Abstract
Fluid-rock interactions can modify certain reservoir properties, notably porosity, permeability, wettability, and capillary pressure, and they may significantly influence fluid transport, well injectivity, and oil recovery. The profound influence of low-salinity-brine flooding is primarily based on wettability alteration, while that of CO2 flooding is based on oil swelling, viscosity reduction, and interfacial tension reduction. Low saline brine, when combined with CO2, leads to higher CO2 solubility and diffusion, and increased brine acidity. The low-salinity-brine-CO2 injection further contributes to the synergy of mechanisms underlying the two processes to improve oil recovery.
A reactive transport model, which uses surface complexation reactions (SCR) to describe the equilibrium between the rock surface sites and ion species in the brine solution coupled with transport equation, was developed to predict a set of low-salinity-brine-CO2 flooding experiments conducted on carbonate rocks. While conducting batch simulations of the model, it was shown that the thermodynamic parameters reported in the literature for SCRs in a rock–brine system are not suited to natural carbonate rocks. The same thermodynamic parameters could not fit the model to experimental zeta potential data with pulverized and intact carbonate cores at varying potential determining ion concentrations. The model was further utilized to predict the effluent compositions of potential determining ions in single-phase flooding experiments on natural carbonate cores. The failure of thermodynamic parameters in the prediction of reactive transport single-phase experiments, implies that zeta potential is not enough to optimize such parameters for the reactive transport model.
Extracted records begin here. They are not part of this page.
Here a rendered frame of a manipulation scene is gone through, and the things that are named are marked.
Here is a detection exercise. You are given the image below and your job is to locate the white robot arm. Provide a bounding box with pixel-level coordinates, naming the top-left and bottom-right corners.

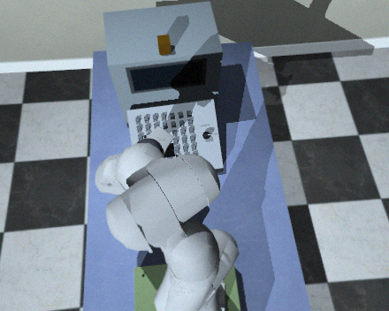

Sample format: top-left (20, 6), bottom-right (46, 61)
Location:
top-left (95, 126), bottom-right (239, 311)

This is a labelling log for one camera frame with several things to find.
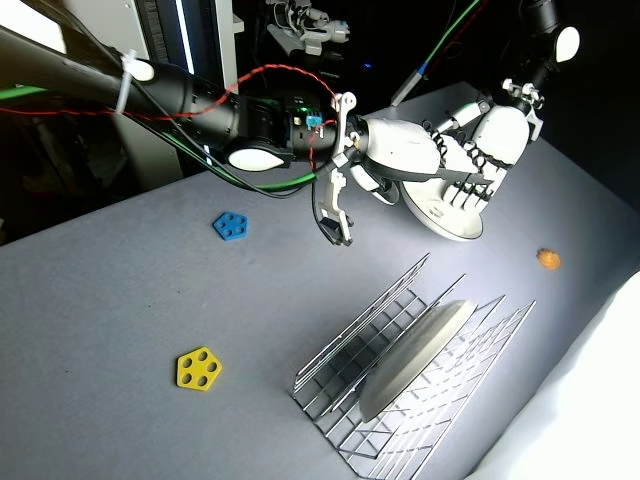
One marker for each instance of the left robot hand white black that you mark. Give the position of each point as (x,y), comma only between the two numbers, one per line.
(502,132)

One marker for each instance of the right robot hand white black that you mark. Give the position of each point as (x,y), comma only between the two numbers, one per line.
(400,150)

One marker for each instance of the white plate dark underside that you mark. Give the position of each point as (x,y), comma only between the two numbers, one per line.
(410,360)
(450,225)

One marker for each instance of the grey tube blue connector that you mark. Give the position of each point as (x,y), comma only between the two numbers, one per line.
(407,87)

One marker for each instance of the orange cookie shaped toy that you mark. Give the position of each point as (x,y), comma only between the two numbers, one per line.
(548,260)

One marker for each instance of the white grey mechanical device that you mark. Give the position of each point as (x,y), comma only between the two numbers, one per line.
(320,30)

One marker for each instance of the blue pentagon block with holes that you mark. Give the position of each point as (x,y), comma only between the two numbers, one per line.
(230,226)

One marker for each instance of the yellow pentagon block with holes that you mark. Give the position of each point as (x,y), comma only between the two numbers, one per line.
(198,370)

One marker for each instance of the white robot column LED strip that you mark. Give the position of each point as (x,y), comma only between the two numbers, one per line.
(107,25)

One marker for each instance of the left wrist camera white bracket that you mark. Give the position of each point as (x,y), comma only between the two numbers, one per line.
(535,122)

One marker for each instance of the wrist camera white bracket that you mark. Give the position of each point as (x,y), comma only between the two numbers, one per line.
(332,200)
(535,122)

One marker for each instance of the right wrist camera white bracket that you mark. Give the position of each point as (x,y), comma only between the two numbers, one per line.
(332,200)

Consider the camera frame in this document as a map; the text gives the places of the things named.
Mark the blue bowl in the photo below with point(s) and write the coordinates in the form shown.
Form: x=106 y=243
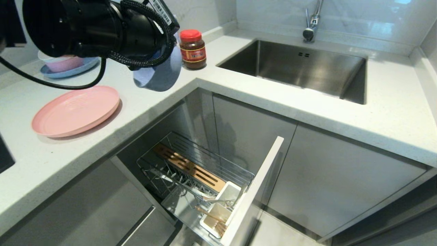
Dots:
x=164 y=73

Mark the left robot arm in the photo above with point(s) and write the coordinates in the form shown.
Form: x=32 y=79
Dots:
x=85 y=27

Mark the white pull-out drawer front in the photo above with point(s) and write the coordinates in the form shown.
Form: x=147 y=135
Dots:
x=256 y=191

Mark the grey cabinet door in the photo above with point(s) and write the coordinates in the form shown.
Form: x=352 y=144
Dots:
x=341 y=181
x=249 y=136

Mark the wooden slotted knife holder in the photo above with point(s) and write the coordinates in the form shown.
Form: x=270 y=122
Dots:
x=191 y=169

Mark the white utensil holder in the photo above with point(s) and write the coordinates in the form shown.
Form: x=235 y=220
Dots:
x=229 y=191

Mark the red-lidded sauce jar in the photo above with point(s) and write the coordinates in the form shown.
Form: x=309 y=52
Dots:
x=193 y=51

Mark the metal spoon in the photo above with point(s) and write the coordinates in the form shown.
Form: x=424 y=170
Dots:
x=213 y=200

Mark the steel drip tray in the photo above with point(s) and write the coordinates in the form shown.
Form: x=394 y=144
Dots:
x=182 y=208

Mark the wooden chopsticks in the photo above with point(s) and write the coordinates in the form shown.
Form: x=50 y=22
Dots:
x=213 y=217

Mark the stainless steel sink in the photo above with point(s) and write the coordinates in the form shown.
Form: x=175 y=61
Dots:
x=300 y=68

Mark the chrome faucet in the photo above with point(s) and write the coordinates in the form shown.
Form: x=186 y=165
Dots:
x=310 y=27

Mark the pink plate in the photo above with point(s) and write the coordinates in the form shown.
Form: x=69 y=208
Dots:
x=75 y=111

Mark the blue plate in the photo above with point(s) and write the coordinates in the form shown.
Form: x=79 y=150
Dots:
x=85 y=67

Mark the pink bowl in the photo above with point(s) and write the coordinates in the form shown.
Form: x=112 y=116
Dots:
x=66 y=64

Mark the grey drawer front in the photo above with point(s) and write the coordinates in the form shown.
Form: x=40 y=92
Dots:
x=68 y=212

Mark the black cooktop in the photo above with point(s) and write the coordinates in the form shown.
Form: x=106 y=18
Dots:
x=5 y=157

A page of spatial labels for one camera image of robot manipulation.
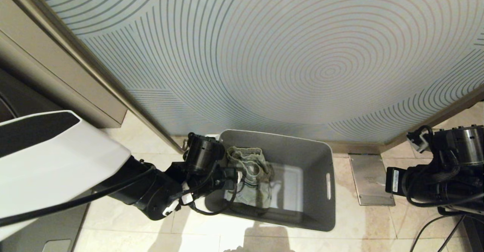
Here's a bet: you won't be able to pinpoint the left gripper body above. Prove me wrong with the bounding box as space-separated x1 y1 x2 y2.
207 166 243 196

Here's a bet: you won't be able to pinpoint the beige cabinet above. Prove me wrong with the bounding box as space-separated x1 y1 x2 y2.
0 0 128 128

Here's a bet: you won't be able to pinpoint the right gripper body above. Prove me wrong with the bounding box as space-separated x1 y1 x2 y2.
385 166 413 203

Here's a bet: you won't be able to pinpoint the metal door frame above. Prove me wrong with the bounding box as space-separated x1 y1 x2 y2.
0 0 186 153

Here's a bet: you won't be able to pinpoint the metal floor plate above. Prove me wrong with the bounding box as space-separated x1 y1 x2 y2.
349 153 396 207
42 239 72 252

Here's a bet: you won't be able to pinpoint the grey-green crumpled clothes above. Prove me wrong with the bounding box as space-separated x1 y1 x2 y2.
225 147 274 209

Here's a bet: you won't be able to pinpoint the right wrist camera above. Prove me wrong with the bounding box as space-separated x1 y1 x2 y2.
407 127 434 153

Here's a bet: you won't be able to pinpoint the black cable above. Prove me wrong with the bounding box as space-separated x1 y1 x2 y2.
188 182 238 216
0 165 156 227
438 215 466 252
410 214 454 252

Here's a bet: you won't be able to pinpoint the grey plastic laundry basket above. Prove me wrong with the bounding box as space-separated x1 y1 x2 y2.
204 130 336 232

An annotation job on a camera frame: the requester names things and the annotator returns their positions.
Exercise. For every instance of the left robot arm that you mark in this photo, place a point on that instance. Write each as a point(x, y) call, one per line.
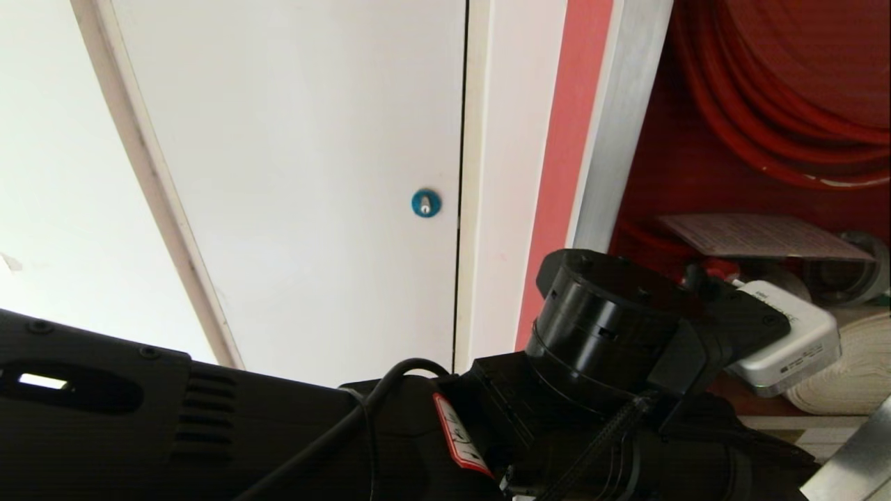
point(209, 431)

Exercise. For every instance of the blue round door lock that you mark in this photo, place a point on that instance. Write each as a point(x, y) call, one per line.
point(425, 202)

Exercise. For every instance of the white door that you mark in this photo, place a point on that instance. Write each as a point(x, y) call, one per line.
point(292, 174)

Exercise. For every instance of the red fire hydrant cabinet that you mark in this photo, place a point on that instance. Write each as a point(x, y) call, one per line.
point(668, 174)

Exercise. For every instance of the inspection card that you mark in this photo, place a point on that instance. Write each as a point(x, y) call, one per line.
point(766, 236)

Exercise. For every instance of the silver metal panel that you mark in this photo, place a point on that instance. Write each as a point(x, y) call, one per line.
point(860, 463)

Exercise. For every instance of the aluminium cabinet door frame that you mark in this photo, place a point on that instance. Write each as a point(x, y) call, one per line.
point(612, 139)

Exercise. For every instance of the beige door frame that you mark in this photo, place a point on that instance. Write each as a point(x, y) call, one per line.
point(167, 209)

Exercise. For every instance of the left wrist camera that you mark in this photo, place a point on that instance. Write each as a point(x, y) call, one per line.
point(793, 348)
The reactive–transport model parameters were fitted to the single-phase experiments and a temperature-dependent relationship was generated for the thermodynamic parameters. Then, the optimized model was used in investigating the equilibrium between rock, oil and brine in a set of low-salinity-brine-CO2 flooding experiment. The model showed an incremental recovery of 28% over the formation water flooding, similar to the reported recovery from the experiment. The simulation results show that the incremental recovery can be associated with increased CO2 solubility leading to the formation of in-situ carbonated water to reduce interfacial tension and alter wettability. The performance of low-salinity-brine-CO2 flooding in terms of oil production, relative injectivity, and CO2 storage was evaluated on a field case study using field-specific injection parameters. The results demonstrate that the water injected, and injection scheme has a substantial influence on injectivity and oil production. The injectivity was significantly greater for the water-alternating-gas injection, mainly because the rock surface has an increased contact time with CO2-saturated brine. Meanwhile, carbonated water injection shows greater injectivity compared to formation water and low-salinity-brine, and also has higher oil recovery compared to low salinity waterflood and conventional waterflood in the respective order.